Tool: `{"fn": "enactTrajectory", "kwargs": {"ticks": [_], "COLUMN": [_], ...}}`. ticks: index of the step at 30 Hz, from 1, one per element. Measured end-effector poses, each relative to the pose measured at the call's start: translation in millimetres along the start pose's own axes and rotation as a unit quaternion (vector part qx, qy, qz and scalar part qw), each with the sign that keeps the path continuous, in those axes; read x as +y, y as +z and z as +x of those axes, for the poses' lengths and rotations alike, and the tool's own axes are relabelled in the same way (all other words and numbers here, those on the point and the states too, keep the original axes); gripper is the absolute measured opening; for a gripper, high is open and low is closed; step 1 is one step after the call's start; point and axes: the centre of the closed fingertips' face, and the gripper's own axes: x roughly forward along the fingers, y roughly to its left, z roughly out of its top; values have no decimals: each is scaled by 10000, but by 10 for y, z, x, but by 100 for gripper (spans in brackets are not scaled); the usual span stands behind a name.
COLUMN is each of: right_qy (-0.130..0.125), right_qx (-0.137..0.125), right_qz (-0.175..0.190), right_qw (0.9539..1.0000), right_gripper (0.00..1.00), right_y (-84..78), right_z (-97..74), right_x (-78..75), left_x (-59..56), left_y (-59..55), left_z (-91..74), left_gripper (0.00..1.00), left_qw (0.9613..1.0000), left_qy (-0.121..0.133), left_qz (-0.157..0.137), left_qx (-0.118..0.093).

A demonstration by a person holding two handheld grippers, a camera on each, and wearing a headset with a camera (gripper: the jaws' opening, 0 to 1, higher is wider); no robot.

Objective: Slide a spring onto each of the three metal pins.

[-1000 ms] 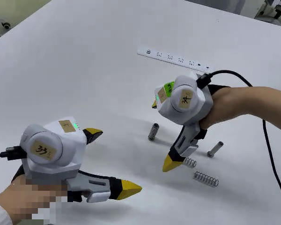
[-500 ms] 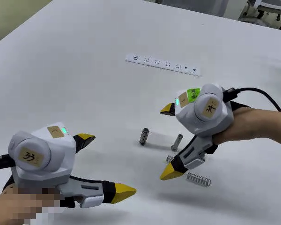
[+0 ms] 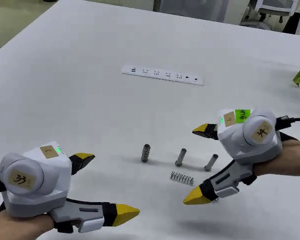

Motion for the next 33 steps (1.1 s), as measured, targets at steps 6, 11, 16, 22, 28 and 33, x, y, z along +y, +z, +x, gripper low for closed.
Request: {"fn": "enactTrajectory", "kwargs": {"ticks": [6, 11, 16, 22, 28, 33], "right_qy": [-230, -393, -573, -794, -997, -1198], "right_qx": [-10, -36, -150, -320, -471, -493], "right_qz": [338, 583, 910, 1195, 1530, 1798], "right_qw": [9992, 9975, 9941, 9891, 9821, 9751], "right_gripper": [99, 99, 99, 99, 99, 99], "right_y": [-256, -412, -529, -615, -721, -850], "right_z": [-168, -233, -320, -430, -528, -620], "right_x": [39, 72, 116, 135, 221, 234], "left_x": [-9, -13, -33, -13, -50, -52], "left_y": [-15, -13, -7, -7, -14, -38], "left_z": [-4, 11, 36, 47, 70, 80], "left_gripper": [98, 98, 99, 99, 99, 99], "left_qw": [10000, 9999, 9996, 9996, 9993, 9990], "left_qy": [-16, -50, -104, -96, -134, -175], "left_qz": [28, 77, 147, 145, 186, 221], "left_qx": [70, 131, 195, 222, 285, 354]}}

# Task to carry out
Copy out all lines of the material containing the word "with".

# Answer box
Tool: `{"fn": "enactTrajectory", "kwargs": {"ticks": [_], "COLUMN": [_], ...}}`. ticks: index of the step at 30 Hz, from 1, one per element. Measured end-effector poses, each relative to the pose measured at the call's start: translation in millimetres along the start pose's own axes and rotation as a unit quaternion (vector part qx, qy, qz and scalar part qw), each with the sign that keeps the path continuous, in those axes; read x as +y, y as +z and z as +x of those axes, for the poses' lengths and rotations alike, and the tool's own axes are relabelled in the same way (all other words and numbers here, those on the point and the states too, keep the original axes); gripper is the absolute measured opening; for a gripper, high is open and low is closed; step 1 is one step after the call's start; point and axes: the centre of the closed fingertips' face, and the gripper's own axes: x roughly forward along the fingers, y roughly to its left, z roughly out of its top; values have no decimals: each is scaled by 10000, but by 10 for y, z, x, but by 100 for gripper (spans in brackets are not scaled); the usual span stands behind a name.
A demonstration by a person holding two handheld grippers, a camera on each, and wearing a headset with a camera (gripper: the jaws' opening, 0 to 1, higher is wider); no robot.

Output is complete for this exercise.